The upside is that when you work out the same muscle groups by doing the same or similar exercises multiple times each week, you improve your overall body strength, rather than just in one area. This is what a typical full-body routine might look like (from Starting Strength):

  • Monday: Squats, bench press or overhead press, deadlifts
  • Tuesday: Off
  • Wednesday: Squats, overhead press/bench press, deadlifts
  • Thursday: Off
  • Friday: Squats, overhead press/bench press, deadlifts
  • Saturday and Sunday: Off

If you’re just starting to pick up weights, are short on time, or are more interested in shedding some pounds, full-body programs would be your jam.

For the beginner, these programs are more simple, help you learn and constantly practice the major compound exercises, and can lead to major strength and muscle gains because of how often you’re working out the same muscles. In fact, beginner strength programs, like Starting Strength and 5×5, emphasize those full-body movements to help you lay down a solid strength base.

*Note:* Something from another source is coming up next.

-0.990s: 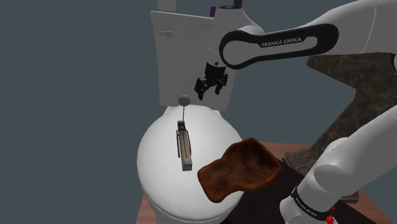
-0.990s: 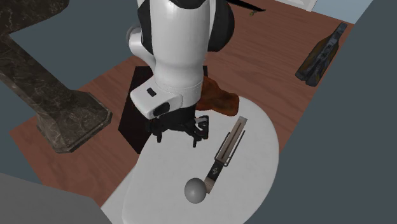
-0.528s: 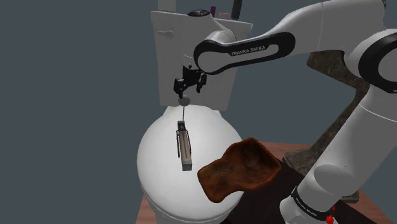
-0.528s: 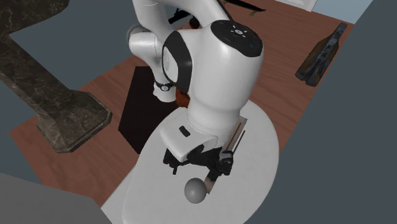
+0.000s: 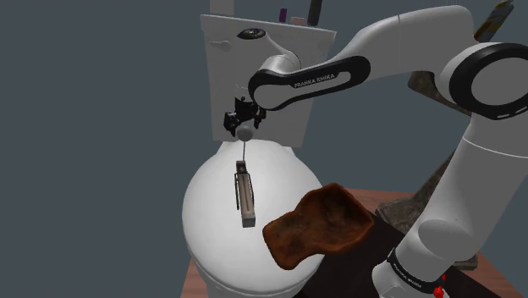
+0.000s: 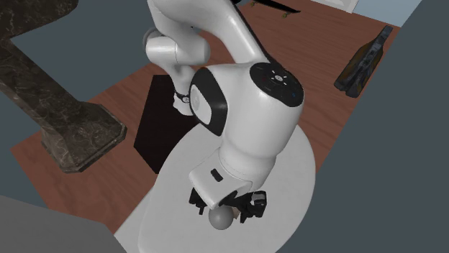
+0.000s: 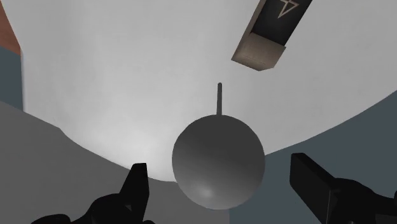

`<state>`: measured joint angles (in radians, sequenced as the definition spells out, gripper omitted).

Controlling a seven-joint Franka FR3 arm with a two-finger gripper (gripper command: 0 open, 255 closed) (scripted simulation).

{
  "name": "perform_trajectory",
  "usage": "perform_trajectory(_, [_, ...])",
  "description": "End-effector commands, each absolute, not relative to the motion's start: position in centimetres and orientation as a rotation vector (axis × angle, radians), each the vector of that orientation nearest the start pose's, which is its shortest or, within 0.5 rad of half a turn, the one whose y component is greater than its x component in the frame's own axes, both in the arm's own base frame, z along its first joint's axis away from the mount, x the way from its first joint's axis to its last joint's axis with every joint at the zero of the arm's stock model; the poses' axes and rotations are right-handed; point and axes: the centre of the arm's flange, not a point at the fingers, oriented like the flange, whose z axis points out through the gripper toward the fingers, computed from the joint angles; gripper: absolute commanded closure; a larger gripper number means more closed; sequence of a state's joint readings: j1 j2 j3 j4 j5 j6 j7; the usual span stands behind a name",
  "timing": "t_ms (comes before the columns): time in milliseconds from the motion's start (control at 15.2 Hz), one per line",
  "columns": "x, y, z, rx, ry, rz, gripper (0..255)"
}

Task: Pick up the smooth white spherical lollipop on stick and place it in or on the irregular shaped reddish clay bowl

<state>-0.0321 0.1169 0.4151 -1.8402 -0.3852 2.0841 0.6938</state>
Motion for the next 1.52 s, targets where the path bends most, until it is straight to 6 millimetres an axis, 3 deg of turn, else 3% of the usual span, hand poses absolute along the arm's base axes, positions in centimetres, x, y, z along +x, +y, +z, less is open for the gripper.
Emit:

Similarly, compound lifts engage so many muscles that they really get your heart pumping and burn more calories, making them an ideal choice for weight loss goals. For someone who doesn’t have much time to work out, full-body workouts are more efficient, so you don’t have to train as often throughout the week. Each workout in Starting Strength, for example, runs you through three exercises for a couple of sets each, which means you don’t have to spend hours in the gym.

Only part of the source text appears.